====== Data block ======

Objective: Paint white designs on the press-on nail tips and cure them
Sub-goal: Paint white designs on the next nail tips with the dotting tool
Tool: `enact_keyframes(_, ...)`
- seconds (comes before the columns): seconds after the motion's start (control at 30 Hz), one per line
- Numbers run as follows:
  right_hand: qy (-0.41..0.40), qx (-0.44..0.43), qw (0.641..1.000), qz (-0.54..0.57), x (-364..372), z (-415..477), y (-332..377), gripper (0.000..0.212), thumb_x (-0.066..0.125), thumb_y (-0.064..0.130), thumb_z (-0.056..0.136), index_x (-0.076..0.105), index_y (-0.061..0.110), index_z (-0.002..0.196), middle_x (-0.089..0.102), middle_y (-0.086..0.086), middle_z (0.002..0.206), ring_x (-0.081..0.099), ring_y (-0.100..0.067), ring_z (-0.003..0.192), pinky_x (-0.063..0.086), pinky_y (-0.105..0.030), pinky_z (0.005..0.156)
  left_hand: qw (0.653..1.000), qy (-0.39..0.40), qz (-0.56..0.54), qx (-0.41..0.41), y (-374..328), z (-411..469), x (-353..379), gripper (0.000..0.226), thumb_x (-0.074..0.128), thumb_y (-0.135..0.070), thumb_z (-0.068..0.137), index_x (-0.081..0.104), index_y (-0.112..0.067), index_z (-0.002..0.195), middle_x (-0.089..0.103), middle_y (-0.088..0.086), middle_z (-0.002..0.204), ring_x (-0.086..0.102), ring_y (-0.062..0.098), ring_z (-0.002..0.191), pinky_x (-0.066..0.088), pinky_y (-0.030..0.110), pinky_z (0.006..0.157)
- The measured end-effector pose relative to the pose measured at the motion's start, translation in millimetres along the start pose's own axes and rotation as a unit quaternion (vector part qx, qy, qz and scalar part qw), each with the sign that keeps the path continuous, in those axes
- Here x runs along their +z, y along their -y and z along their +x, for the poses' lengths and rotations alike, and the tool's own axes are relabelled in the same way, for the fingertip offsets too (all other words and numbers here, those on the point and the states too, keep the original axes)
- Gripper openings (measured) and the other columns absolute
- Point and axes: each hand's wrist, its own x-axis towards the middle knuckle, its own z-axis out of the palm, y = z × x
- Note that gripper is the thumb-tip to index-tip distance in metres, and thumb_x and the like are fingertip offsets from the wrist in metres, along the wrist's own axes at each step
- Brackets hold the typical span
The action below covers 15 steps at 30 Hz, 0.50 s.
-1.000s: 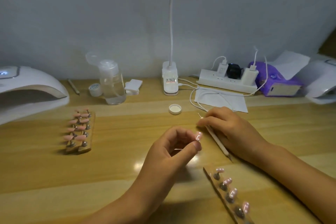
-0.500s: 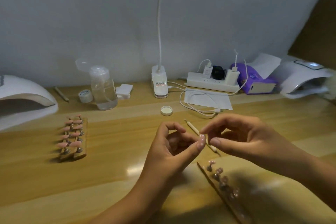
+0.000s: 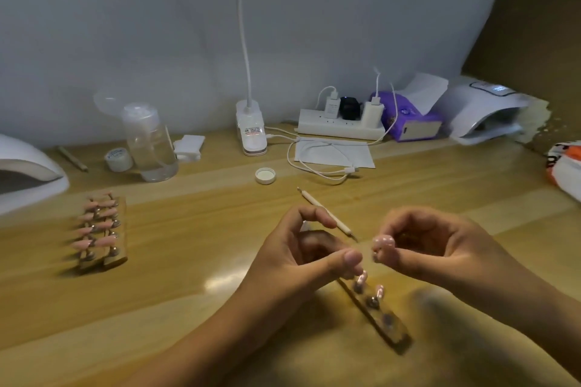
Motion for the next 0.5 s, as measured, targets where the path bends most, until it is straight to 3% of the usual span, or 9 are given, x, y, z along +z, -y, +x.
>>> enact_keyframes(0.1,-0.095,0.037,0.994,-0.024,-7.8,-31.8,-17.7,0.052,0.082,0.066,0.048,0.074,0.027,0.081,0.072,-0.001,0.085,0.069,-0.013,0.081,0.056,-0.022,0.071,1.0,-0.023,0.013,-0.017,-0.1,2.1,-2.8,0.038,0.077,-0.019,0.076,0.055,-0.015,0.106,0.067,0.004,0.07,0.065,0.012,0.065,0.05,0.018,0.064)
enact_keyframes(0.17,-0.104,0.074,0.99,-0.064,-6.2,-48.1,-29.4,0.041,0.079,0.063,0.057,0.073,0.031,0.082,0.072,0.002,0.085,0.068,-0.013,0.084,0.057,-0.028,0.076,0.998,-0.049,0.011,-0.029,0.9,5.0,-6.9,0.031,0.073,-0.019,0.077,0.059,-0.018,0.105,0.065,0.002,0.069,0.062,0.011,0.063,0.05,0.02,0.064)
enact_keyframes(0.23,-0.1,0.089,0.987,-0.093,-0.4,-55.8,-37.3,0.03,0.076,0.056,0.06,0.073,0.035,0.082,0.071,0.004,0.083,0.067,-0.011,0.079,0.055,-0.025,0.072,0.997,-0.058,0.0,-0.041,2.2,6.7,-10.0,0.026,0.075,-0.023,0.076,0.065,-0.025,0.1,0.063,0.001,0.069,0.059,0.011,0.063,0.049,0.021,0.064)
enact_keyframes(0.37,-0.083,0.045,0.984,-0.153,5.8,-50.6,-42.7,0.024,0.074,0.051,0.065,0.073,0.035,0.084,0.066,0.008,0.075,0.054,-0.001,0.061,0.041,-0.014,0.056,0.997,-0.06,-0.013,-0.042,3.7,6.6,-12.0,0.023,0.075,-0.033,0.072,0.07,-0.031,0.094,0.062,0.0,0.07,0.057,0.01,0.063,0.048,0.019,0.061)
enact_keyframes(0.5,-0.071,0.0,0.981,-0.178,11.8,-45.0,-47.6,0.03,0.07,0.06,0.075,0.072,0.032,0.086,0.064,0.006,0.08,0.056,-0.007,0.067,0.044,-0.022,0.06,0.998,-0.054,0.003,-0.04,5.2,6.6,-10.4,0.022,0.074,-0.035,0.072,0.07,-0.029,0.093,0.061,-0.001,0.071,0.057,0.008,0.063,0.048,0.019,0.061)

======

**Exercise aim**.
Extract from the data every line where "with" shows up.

**Answer section**.
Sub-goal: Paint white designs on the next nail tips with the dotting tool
- The measured end-effector pose relative to the pose measured at the motion's start, translation in millimetres along the start pose's own axes and rotation as a unit quaternion (vector part qx, qy, qz and scalar part qw), each with the sign that keeps the path continuous, in those axes

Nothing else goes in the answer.